Maréchal will also be dropping the Le Pen in her name, after her aunt, Marine Le Pen’s second failure in a presidential election, Bloomberg reported.
This September, Maréchal will open her own graduate school to shape the politicians of the future. “We need to win back the influence and the elite in France and our youth – those who have a vision, roots and are patriotic – have to work to succeed and engage in the national debate,” she said ahead of European elections.
“Today we are seeing the intellectual re-arming of the European people,” Marechal said. “I want to be one of the actors, I want to be part of the next patriotic elite, but I am humble, this will take time.”
Called ISSEP, and located in Lyon, it promises students a curriculum “rooted in the nation’s values,” according its website.
The school has already enrolled 70 students and Marechal will be the school’s director. She declined to give details about the school’s funding, only stating that it receives support from private donors and small businesses.
Next year’s elections will be a contest between supporters of Hungarian Prime Minister Viktor Orban and the leftist pro-Soros establishment parties.
Europe’s future direction will be at stake since the next elected Parliament will have a key role in approving the European Commission, the EU’s executive.
Even though Maréchal is not on the ballot, she would like to see a change in direction with leaders such as Orban and Matteo Salvini in Italy, Jimmie Akesson in Sweden and Alexander Gauland in Germany, pulling ahead. She was France’s youngest lawmaker when elected to the National Assembly in 2012, aged only 22 at the time.
Voters regard Maréchal as a better candidate than Le Pen to run in the 2022 presidential election, an Elabe poll from June this year revealed. She is even more influential than the mainstream Republicans leader, Laurent Wauquiez.
Maréchal has been meeting with Vincenzo Sofo, a member of Salvini’s League party, who also runs the influential Il Talebano blog. Salvini will be invited to speak at the school soon.
The French President meanwhile has seen his popularity tumble. He has been working tirelessly in recent months to regain momentum from conservatives with visits to Denmark, Finland, Spain and Portugal to campaign for May elections in the European Parliament.
“I won’t retreat in front of the nationalists and those preaching hatred,” Macron said in Copenhagen on Wednesday. “If they want to see me as their main opponent, they’re right.”

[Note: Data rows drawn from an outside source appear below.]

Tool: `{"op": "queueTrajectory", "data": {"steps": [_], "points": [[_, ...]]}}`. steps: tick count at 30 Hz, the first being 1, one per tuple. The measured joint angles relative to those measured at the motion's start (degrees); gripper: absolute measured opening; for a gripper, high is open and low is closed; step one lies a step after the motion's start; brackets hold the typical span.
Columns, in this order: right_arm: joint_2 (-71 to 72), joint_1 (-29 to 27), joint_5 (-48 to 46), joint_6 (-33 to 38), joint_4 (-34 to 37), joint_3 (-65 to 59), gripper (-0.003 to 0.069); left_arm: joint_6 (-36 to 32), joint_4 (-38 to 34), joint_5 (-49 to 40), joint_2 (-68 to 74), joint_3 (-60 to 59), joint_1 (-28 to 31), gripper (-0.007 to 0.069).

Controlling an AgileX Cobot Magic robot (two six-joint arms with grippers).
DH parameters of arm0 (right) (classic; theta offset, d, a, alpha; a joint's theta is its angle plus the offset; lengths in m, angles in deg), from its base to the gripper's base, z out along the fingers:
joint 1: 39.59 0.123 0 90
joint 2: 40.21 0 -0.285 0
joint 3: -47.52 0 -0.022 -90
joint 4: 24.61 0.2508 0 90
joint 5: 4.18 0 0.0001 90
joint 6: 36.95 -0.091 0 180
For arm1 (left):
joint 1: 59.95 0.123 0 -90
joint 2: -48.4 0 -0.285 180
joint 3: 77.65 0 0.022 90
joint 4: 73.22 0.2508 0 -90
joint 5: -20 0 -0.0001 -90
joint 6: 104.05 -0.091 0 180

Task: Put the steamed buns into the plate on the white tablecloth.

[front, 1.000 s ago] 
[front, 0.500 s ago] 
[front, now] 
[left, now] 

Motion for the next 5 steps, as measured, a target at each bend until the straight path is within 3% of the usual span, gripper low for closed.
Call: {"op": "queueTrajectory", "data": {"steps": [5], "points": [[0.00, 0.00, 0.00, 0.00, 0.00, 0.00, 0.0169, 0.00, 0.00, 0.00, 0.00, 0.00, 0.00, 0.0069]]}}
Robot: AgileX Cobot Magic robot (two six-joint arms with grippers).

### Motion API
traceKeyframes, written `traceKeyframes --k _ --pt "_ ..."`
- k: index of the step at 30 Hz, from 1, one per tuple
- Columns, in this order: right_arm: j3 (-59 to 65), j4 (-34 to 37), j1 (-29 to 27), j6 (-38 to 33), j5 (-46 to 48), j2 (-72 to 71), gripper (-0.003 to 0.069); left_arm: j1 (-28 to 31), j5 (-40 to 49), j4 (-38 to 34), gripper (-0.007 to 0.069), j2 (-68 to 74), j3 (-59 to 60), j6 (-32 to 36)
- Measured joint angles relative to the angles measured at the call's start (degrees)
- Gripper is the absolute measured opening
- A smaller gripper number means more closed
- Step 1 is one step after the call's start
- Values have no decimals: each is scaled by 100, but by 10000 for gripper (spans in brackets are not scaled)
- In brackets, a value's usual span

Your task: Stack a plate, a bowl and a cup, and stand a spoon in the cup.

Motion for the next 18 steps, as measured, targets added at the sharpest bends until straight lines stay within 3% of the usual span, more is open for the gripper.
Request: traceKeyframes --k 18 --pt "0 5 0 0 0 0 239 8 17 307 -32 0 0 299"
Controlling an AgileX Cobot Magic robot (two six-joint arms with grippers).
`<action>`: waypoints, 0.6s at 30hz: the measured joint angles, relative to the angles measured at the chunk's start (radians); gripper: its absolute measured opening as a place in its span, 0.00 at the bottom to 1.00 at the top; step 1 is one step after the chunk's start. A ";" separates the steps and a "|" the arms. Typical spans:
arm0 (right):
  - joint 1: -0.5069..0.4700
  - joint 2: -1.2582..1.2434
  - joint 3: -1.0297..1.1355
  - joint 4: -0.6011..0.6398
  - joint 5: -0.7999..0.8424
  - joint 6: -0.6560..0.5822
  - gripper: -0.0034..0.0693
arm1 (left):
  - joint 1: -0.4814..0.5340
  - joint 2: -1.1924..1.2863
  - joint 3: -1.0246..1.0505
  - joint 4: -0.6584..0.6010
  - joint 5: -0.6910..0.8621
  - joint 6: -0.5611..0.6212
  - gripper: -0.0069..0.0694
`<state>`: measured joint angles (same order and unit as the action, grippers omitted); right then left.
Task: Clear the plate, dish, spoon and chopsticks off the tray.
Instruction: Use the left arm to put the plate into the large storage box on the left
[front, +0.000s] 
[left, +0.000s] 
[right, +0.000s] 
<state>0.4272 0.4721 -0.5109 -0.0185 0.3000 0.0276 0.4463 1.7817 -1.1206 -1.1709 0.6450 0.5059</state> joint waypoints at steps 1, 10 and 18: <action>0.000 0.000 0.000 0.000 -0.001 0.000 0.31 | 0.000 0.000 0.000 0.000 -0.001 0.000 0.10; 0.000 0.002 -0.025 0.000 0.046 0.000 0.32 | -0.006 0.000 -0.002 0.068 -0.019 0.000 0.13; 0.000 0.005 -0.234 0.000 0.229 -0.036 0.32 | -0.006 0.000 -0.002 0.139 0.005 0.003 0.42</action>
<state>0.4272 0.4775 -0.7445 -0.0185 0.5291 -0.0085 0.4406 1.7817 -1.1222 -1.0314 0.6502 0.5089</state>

But Maréchal has shrugged off Macron’s efforts to become at least her her “main opponent”. The French president has nothing to offer Europe, she says. “Macron is an anomaly in this great historic movement that we are seeing in Europe now,” she said. “There is nothing new about him — he is from the same elite, of money and power. His ideology is liquid, it’s scraps and bits of the failed multicultural model.”